The Suppression of House of Hammer in America
Video Nasty (2014)
Uncredited cover art for Warren's House of Horror #1 (April 1978), an "ashcan" produced to quash Top Seller's intention of House of Hammer reaching US shores.
AT the beginning of 1978, the US publishing empire of Jim Warren - responsible for Famous Monsters of Filmland and the b&w comic magazines Creepy and Eerie - announced a new quarterly venture House of Horror to be made available through their in-house mail order service Captain Company. Yet the truth was that the publisher rushed this magazine - which was always intended as a one-shot - into print for copyright reasons, securing the name and halting Top Seller's plan to release their respected House of Hammer in America under the same title. Warren was infamous for his volatile working practices, but any publisher who had the audacity to challenge his domain particularly created embitterment. Both mags were reprints: hardly a House of Horror at all, Warren's effort revisited paste-ups from Famous Monsters such as the special effects of CLOSE ENCOUNTERS and the robots of STAR WARS; Top Seller's collation included John Bolton's CURSE OF THE WEREWOLF comic adaptation, a George A. Romero interview, and Brian Lewis' VAMPIRE CIRCUS cover which originally graced House of Hammer #17.
When Warren immediately filed for copyright infringement against the British invaders, the US courts upheld his claim, so Top Seller's American adventure lasted two issues: (Hammer's) House of Horror #1 and the next issue of the regular title, #19, which received limited distribution. Because of this, Top Sellers were forced to change the name of their homegrown version to (Hammer's) Halls of Horror with #20. This was a stunt the American publisher also pulled over the fabled birth of Eerie in 1965. Warren printed around 400 copies of House of Horror, but only 200 editions of Eerie #1 existed. Warren discovered that another publisher who used the same distributor was bringing out an imitation of Creepy called Eerie, thereby inventory material from Creepy was used to cobble together his version of the title, which was on the newsstands outside his distributor's building the following morning. The most ridiculous aspect was that Warren had his facts wrong: the company who challenged him was Eerie Publications, and the magazine in question was called Weird.
Each with a cover by Graham Humphreys, Video Nasty is a breezy Reaper comic that deals with weighty agendas.
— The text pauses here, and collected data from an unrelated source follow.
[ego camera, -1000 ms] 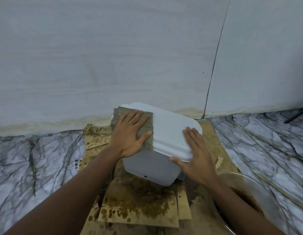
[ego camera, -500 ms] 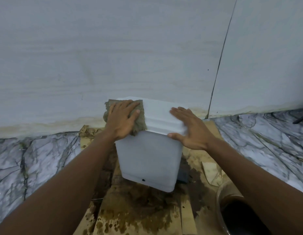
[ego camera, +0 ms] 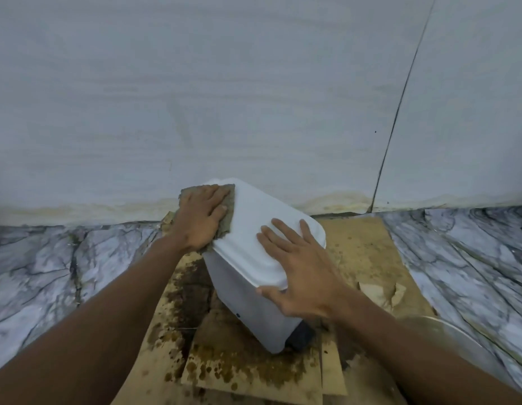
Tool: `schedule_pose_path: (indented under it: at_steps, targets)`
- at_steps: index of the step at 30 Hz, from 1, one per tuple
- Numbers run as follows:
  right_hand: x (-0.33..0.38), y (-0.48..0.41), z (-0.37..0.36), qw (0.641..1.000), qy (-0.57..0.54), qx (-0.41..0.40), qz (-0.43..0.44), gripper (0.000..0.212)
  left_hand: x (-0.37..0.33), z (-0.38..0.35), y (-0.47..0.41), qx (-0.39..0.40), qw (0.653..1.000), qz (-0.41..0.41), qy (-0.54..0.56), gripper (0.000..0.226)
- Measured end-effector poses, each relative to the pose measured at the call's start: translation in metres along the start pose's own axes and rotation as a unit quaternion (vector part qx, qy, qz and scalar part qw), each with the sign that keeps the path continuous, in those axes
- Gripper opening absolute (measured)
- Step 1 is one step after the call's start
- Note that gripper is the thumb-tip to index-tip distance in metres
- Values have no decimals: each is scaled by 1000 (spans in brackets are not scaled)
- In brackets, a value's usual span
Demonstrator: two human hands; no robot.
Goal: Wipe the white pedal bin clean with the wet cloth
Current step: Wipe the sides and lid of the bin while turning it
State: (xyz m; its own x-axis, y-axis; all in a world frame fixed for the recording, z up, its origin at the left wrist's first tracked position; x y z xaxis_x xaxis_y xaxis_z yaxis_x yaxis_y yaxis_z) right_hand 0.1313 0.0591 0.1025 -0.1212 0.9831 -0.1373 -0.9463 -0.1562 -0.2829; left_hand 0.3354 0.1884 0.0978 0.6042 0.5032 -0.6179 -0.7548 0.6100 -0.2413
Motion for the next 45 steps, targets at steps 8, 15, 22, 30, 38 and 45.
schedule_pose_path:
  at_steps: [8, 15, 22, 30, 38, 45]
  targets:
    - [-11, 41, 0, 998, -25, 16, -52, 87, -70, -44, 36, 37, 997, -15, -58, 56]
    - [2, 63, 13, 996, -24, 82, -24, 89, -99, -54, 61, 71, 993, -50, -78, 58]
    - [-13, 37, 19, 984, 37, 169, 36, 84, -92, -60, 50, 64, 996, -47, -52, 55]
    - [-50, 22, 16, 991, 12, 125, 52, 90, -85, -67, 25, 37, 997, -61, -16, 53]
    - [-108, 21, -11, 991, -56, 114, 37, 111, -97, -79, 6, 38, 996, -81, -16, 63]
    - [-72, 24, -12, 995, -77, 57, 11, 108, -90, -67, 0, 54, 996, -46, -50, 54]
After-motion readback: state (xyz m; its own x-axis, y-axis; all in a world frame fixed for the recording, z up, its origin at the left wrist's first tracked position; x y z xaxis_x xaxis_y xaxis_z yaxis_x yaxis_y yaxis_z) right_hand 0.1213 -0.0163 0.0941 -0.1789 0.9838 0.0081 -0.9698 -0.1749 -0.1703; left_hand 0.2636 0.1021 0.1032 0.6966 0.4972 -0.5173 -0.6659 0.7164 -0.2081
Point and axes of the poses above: each hand's wrist, its own y-axis away from the middle knuckle, its own z-axis out of the back of the hand, x = y × z, the point moved 6 cm from there along -y, towards the middle knuckle, and after that the axes turned 13 degrees about y, right-handed, at the moved point
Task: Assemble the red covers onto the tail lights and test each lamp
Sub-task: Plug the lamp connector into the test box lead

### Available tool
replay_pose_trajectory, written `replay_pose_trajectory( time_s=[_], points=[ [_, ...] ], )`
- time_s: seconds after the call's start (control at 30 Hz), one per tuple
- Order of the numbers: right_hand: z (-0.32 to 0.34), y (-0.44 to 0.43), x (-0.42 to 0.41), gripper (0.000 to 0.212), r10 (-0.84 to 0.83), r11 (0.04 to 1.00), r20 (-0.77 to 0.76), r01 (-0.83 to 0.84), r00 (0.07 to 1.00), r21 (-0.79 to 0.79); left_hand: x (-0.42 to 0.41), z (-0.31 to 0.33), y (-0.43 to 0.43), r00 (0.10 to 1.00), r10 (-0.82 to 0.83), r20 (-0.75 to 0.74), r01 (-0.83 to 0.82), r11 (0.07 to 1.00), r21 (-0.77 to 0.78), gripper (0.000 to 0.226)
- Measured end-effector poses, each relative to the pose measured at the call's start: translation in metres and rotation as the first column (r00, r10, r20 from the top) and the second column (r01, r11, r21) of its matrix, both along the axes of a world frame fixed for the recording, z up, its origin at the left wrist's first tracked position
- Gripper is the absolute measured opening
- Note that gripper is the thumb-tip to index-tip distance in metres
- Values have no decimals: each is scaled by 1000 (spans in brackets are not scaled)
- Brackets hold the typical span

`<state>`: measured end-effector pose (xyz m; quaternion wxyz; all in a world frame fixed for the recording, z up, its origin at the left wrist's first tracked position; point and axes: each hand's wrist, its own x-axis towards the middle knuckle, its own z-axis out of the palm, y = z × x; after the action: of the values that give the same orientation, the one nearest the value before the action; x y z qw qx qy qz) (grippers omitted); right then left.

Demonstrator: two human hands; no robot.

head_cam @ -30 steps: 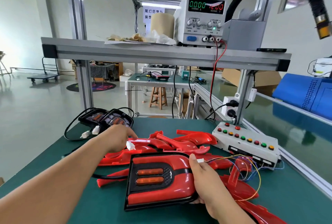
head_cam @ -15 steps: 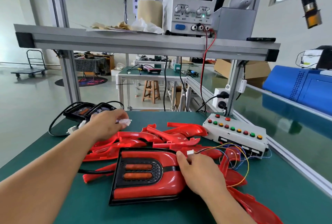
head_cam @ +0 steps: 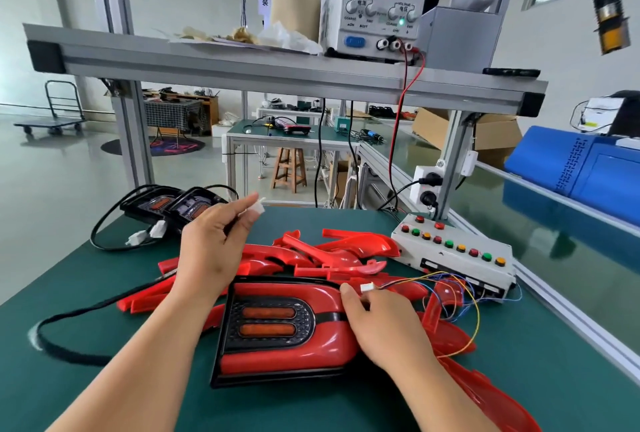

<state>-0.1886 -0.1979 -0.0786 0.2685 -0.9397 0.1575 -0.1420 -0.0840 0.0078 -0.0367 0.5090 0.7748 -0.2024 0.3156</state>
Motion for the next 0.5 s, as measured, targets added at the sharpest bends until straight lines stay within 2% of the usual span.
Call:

Top Sellers supremo Dez Skinn remains tactful towards Warren, championing his business sense. Warren initially heard the news of the British assault in Comic Media News, where Skinn proudly announced 200,000 copies of his House of Horror were set to conquer America. By the most unlikely of coincidences, that same issue featured an interview with Warren, so the editor sent him a complimentary copy. The first Top Sellers knew of the situation was when their office received a letter from Warren’s lawyers, stating that shipping copies for US distribution would be infringing the copyright of their client’s “well established” House of Horror magazine on which a “considerable amount” had been spent. The hard fact is that, against this messy backdrop, American readers were deprived of a quality publication, instead left with the pictorial and pun-filled standard of Famous Monsters.
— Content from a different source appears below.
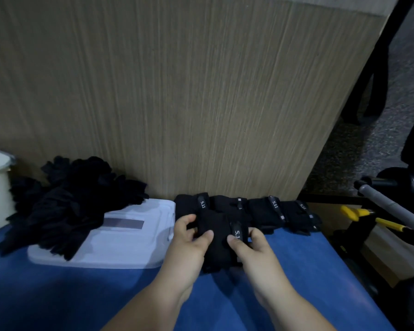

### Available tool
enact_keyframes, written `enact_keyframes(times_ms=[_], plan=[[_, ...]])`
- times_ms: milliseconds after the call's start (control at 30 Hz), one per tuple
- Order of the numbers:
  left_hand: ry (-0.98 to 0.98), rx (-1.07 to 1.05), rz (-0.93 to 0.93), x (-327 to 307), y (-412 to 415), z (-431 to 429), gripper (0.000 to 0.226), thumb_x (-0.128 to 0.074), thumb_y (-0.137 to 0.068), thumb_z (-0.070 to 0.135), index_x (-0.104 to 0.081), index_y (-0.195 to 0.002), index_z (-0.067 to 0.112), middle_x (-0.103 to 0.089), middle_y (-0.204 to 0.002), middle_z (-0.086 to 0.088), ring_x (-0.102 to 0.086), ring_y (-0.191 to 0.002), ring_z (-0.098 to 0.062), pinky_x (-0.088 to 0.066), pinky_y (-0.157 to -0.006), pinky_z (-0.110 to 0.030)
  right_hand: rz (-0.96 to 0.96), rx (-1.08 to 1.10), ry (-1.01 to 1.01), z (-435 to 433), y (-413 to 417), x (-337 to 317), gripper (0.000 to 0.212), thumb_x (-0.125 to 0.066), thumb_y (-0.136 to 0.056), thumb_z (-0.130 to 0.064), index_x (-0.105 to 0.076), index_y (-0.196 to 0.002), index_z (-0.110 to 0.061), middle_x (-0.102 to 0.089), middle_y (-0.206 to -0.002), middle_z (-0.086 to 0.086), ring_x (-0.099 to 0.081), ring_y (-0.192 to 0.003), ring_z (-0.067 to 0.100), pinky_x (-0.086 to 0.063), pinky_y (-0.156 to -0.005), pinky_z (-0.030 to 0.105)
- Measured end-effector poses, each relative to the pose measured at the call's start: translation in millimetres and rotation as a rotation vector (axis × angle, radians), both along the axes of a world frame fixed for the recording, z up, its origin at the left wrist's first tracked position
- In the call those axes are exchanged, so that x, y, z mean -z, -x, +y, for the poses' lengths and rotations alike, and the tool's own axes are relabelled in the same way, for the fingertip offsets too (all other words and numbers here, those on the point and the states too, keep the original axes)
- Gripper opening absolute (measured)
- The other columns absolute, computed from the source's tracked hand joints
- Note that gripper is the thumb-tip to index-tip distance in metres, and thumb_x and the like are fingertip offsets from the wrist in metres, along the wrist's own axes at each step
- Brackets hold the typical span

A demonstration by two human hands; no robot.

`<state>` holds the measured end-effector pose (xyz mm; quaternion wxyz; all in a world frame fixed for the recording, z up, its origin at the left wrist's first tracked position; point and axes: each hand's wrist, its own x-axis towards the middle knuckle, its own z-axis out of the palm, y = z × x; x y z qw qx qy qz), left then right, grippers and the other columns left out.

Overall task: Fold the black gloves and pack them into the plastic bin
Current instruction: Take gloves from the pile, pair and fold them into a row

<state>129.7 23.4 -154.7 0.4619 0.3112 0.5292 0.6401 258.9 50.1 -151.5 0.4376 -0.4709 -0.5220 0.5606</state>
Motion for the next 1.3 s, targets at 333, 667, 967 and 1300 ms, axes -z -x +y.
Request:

Former comic store owner turned independent writer, Mario Covone's six-issue Video Nasty is set in 1983 Kettering, and uses both the video panic in Britain, and the political climate of the era, as its provocative foundation. Along with Greek artist Vasilis Logios, Covone has produced a love letter to the genre, inspired by the documentary VIDEO NASTIES: MORAL PANIC, CENSORSHIP AND VIDEOTAPE and Lucio Fulci's THE BLACK CAT. Characters are archetypes without being bland, as the police, neo-Nazis and a film director turned media scapegoat are sucked into a pit of depraved murders. Mario's crisp dialogue creates a flowing yarn which exists in a fictionalised but recognisable tableau - the relocation from Manchester to Northampton of "God's Cop" Chief Constable James Anderton for example, as he instructs officer David Gorley to look at video nasties for case research (by the end of the second issue, Gorley has acquired ZOMBIE FLESH EATERS and CANNIBAL HOLOCAUST from his friendly video store). What inevitably hurts the book is the frighteningly sketchy interior art of Logios; proportions vary wildly from panel to panel, and what is even more surprising are the standard of Graham Humphreys' covers; while #5 and #6 have a grandiose power, the first four covers lack focus.